**Problem to work on:**
Needed from the data below: all lines that contain the word "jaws".

Dataset records:
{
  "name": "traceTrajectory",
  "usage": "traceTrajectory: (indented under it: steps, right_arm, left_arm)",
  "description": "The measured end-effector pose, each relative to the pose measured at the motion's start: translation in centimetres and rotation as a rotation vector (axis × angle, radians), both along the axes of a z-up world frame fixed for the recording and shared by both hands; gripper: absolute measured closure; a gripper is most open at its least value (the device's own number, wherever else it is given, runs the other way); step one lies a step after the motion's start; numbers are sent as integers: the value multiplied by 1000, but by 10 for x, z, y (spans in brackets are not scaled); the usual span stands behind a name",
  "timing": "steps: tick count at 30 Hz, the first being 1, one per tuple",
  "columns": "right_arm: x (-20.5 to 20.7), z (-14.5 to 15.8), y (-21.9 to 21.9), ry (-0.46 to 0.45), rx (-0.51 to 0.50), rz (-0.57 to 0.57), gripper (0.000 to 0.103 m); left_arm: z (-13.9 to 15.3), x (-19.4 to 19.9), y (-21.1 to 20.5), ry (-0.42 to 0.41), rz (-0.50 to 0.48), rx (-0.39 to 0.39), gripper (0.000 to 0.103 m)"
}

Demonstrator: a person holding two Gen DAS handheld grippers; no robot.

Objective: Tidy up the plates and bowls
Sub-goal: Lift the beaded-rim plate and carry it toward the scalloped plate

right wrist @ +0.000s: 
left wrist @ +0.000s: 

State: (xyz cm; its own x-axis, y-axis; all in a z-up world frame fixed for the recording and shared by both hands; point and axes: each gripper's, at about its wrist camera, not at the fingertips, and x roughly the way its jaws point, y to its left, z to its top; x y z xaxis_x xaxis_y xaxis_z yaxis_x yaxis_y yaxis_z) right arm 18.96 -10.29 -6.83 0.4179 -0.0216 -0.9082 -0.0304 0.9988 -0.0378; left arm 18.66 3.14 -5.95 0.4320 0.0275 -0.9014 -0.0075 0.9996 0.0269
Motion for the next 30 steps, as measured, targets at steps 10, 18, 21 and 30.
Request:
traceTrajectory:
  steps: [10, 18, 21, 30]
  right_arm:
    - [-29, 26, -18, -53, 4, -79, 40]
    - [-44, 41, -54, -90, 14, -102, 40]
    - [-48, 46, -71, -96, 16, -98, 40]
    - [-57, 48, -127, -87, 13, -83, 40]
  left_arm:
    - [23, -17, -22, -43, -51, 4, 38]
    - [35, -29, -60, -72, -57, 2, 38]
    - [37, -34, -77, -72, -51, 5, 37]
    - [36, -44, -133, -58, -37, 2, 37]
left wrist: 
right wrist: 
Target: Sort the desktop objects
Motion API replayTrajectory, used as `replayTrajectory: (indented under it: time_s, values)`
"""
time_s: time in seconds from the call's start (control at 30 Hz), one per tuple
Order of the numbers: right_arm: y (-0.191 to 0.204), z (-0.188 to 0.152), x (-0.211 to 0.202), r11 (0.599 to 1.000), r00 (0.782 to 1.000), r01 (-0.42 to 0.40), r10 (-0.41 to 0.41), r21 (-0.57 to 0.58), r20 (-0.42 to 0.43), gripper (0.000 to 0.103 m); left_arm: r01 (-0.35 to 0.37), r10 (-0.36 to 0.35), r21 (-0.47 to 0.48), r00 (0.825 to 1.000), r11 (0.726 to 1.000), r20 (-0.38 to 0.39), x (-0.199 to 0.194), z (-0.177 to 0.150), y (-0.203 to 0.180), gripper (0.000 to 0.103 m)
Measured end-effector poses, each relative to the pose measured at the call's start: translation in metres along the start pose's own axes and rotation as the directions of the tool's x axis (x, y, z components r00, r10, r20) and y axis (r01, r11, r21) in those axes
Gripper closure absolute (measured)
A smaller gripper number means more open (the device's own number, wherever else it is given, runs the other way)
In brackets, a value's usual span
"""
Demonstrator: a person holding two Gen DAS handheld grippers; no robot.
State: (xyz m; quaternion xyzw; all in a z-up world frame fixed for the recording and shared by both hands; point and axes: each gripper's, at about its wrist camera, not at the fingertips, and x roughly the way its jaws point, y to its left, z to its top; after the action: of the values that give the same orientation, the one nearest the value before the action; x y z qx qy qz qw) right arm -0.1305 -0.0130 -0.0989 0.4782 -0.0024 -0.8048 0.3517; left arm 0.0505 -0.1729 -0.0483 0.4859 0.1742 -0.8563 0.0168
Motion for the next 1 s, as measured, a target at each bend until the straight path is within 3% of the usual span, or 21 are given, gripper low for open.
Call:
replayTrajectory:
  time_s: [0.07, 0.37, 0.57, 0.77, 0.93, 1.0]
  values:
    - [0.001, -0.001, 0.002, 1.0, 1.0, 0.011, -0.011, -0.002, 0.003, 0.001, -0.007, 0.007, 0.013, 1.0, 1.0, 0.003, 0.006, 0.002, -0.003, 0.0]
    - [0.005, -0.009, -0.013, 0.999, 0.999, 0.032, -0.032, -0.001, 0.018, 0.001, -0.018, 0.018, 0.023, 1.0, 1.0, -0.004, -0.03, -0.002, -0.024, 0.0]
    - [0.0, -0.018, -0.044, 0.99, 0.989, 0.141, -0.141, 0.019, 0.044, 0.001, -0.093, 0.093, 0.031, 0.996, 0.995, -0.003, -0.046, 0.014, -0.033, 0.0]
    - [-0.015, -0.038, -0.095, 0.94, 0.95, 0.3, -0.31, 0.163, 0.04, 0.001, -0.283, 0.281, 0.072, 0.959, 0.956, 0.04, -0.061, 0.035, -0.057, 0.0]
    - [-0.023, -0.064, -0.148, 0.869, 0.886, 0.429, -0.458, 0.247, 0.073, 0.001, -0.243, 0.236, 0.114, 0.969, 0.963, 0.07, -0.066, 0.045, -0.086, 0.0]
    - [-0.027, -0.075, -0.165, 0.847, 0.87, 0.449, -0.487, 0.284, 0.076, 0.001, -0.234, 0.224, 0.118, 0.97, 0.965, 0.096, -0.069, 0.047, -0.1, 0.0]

**Solution to this exercise:**
State: (xyz cm; its own x-axis, y-axis; all in a z-up world frame fixed for the recording and shared by both hands; point and axes: each gripper's, at about its wrist camera, not at the fingertips, and x roughly the way its jaws point, y to its left, z to its top; x y z xaxis_x xaxis_y xaxis_z yaxis_x yaxis_y yaxis_z) right arm 18.96 -10.29 -6.83 0.4179 -0.0216 -0.9082 -0.0304 0.9988 -0.0378; left arm 18.66 3.14 -5.95 0.4320 0.0275 -0.9014 -0.0075 0.9996 0.0269
State: (xyz m; quaternion xyzw; all in a z-up world frame fixed for the recording and shared by both hands; point and axes: each gripper's, at about its wrist camera, not at the fingertips, and x roughly the way its jaws point, y to its left, z to its top; after the action: of the values that give the same orientation, the one nearest the value before the action; x y z qx qy qz qw) right arm -0.1305 -0.0130 -0.0989 0.4782 -0.0024 -0.8048 0.3517; left arm 0.0505 -0.1729 -0.0483 0.4859 0.1742 -0.8563 0.0168

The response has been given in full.